Am Mittwoch und Donnerstag besuchte ich eine Gruppe streunender Hunde, die ein paar hundert Meter entfernt leben und manchmal Futter und Wasser von mir bekommen. Es klingt vielleicht etwas verrückt, aber ich habe beide Male mit ihnen gesprochen und sie gebeten, uns zu helfen, Larry zurückzuholen.

An diesem Abend war meine Frau allein auf dem Weg zu dem Platz, wo wir Larry verloren hatten, als eine Horde Wildschweine aus dem Dickicht brach und sie zwang, den Wald zu verlassen. Den Göttern sei Dank folgten sie ihr nicht und ließen sie in Ruhe, als sie sich vorsichtig entfernte.

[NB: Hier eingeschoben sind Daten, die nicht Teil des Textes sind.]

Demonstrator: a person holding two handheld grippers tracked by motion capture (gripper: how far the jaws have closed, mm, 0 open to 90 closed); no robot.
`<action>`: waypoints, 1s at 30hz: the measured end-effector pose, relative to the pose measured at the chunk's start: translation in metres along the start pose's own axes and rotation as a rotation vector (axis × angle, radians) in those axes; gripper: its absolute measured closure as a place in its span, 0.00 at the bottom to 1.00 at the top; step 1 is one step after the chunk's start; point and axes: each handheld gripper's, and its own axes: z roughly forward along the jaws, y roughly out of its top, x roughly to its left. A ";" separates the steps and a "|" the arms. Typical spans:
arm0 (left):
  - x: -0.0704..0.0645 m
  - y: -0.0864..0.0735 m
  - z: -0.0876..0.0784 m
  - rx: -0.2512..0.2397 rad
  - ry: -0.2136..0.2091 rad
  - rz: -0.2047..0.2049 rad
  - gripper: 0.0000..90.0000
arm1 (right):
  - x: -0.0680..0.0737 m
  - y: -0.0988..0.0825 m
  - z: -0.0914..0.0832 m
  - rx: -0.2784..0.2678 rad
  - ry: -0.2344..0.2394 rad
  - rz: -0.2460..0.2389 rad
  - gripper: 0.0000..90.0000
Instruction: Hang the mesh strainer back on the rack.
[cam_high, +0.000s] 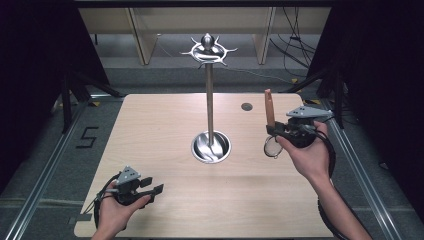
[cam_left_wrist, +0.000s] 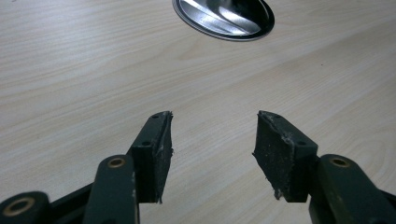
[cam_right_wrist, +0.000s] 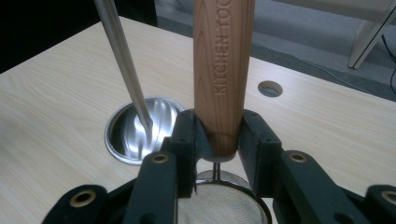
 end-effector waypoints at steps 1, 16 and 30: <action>0.000 0.000 0.000 0.002 -0.002 0.003 0.50 | 0.000 0.000 0.001 -0.014 0.001 -0.010 0.77; 0.001 0.000 -0.001 0.007 0.007 0.015 0.50 | 0.003 0.008 -0.002 -0.032 -0.001 -0.039 0.77; 0.002 0.001 -0.002 0.009 0.007 0.019 0.50 | 0.008 0.014 -0.002 -0.066 0.005 -0.051 0.77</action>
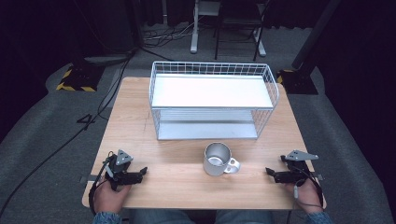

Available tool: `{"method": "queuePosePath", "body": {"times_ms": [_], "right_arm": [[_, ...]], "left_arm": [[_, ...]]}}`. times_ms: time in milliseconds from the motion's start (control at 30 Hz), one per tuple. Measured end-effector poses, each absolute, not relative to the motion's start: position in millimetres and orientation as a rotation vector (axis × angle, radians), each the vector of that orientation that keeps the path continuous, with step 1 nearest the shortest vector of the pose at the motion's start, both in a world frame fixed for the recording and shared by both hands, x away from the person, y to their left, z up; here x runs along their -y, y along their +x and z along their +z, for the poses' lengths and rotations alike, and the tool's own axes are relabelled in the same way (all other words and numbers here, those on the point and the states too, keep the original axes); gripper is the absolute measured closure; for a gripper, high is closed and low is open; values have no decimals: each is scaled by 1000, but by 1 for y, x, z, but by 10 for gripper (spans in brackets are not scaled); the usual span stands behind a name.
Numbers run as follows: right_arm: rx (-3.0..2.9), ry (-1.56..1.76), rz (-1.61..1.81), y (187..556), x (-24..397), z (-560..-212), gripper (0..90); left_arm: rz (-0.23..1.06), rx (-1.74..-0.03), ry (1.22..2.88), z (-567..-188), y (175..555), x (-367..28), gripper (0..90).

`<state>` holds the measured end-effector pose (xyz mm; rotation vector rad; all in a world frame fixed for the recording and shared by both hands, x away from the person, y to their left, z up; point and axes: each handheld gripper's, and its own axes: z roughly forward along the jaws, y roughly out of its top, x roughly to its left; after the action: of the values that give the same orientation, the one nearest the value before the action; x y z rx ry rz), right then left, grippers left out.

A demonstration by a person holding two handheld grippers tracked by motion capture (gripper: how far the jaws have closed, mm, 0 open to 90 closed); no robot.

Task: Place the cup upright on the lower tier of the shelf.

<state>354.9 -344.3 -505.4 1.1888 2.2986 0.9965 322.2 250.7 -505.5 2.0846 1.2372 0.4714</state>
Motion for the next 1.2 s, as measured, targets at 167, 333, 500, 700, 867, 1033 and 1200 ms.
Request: {"method": "queuePosePath", "body": {"times_ms": [167,333,500,700,867,1033,1200], "right_arm": [[-2296,1191,995,355,344,-505,103],[-2304,1183,992,355,344,-505,90],[-2306,1181,989,355,344,-505,86],[-2298,1187,995,353,344,-505,108],[-2300,1186,1009,350,344,-504,130],[-2301,1167,1036,344,340,-496,140],[-2309,1113,1086,338,328,-481,141]], "left_arm": [[472,-1239,2082,-506,322,-251,161],[472,-1239,2082,-506,322,-251,160],[471,-1239,2082,-506,322,-251,161],[471,-1240,2082,-506,322,-251,160],[474,-1239,2079,-506,323,-251,161],[473,-1241,2077,-506,323,-251,161],[477,-1242,2078,-506,325,-251,161]]}}
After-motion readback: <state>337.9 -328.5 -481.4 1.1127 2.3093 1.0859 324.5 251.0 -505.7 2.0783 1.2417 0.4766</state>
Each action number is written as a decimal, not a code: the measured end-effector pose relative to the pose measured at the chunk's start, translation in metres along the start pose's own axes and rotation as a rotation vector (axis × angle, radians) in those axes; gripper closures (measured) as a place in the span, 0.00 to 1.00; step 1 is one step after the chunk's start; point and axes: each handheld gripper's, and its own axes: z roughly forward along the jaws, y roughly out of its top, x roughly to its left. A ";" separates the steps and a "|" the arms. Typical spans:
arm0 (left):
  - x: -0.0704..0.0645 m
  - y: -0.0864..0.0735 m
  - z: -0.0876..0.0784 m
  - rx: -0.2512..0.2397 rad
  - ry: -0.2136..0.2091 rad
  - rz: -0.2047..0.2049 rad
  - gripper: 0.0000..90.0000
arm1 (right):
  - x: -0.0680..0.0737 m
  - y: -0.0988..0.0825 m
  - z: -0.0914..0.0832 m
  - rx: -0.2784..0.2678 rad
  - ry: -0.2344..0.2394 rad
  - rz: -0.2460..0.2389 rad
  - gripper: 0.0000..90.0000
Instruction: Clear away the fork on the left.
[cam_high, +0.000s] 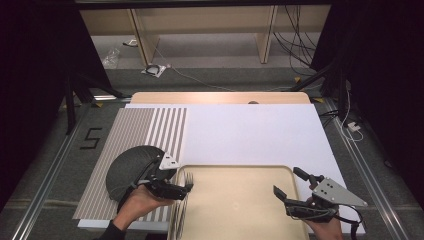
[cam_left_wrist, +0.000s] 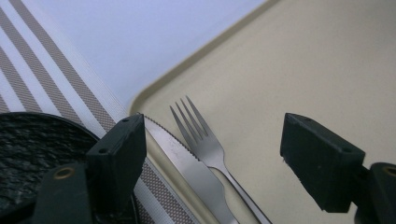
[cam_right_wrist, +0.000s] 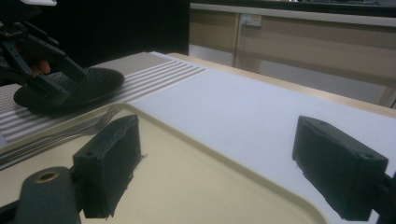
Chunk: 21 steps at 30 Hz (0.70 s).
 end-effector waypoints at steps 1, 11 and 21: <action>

Die Nachforschungen am Donnerstag und Freitag waren immer noch ergebnislos. Wir wurden immer deprimierter und verloren mit jeder neuen Stunde die Hoffnung. Wildschweine, Schakale und eine echte Wildnis gegen einen scheuen, mittelgroßen Hund, der es nie gelernt hatte, von selbst Futter oder Wasser zu finden.

Nach einer halben Stunde Schlaf am Freitag, gegen 22:30 Uhr, hörte ich den Hund unseres Nachbarn unruhig werden. Ich hörte Andy und Clare reden, stand auf, schnappte mir meine Taschenlampe und ging auf den Balkon. Meine Frau kam hinzu, während unsere beiden anderen Hunde zu bellen begannen.

Vor dem Zaun unseres Hauses stand Bronco – der Anführer der streunenden Hunde – mit Larry! Er deckte ihn und wartete auf uns, um ihn abzuholen. Es war unfassbar. Wir rannten zum Tor, trafen unsere Nachbarn, die auch dort ankamen, und ich lief zu Larry. Bronco ging langsam weg, als ich ankam, und ich schwöre, er zwinkerte mir zu und grinste, bevor er ging.

Alle waren in Tränen aufgelöst und überglücklich, dass Larry es nach viereinhalb Tagen allein in der Wildnis zurückgeschafft hatte. Unsere Gebete wurden erhört. Er war ein wenig abgemagert, sehr durstig und hungrig, aber er hatte keine Kratzer, keine Wunden, kein Blut, nicht einmal fehlendes Fell! Das ist für mich eines der Wunder, wenn nicht DAS Wunder des Jahres 2022. Und davon gab es in diesem Jahr schon einige für mich.

Larrys Geschichte hat mich gelehrt: Niemals aufgeben. Auch dann nicht, wenn man glaubt, alles sei verloren.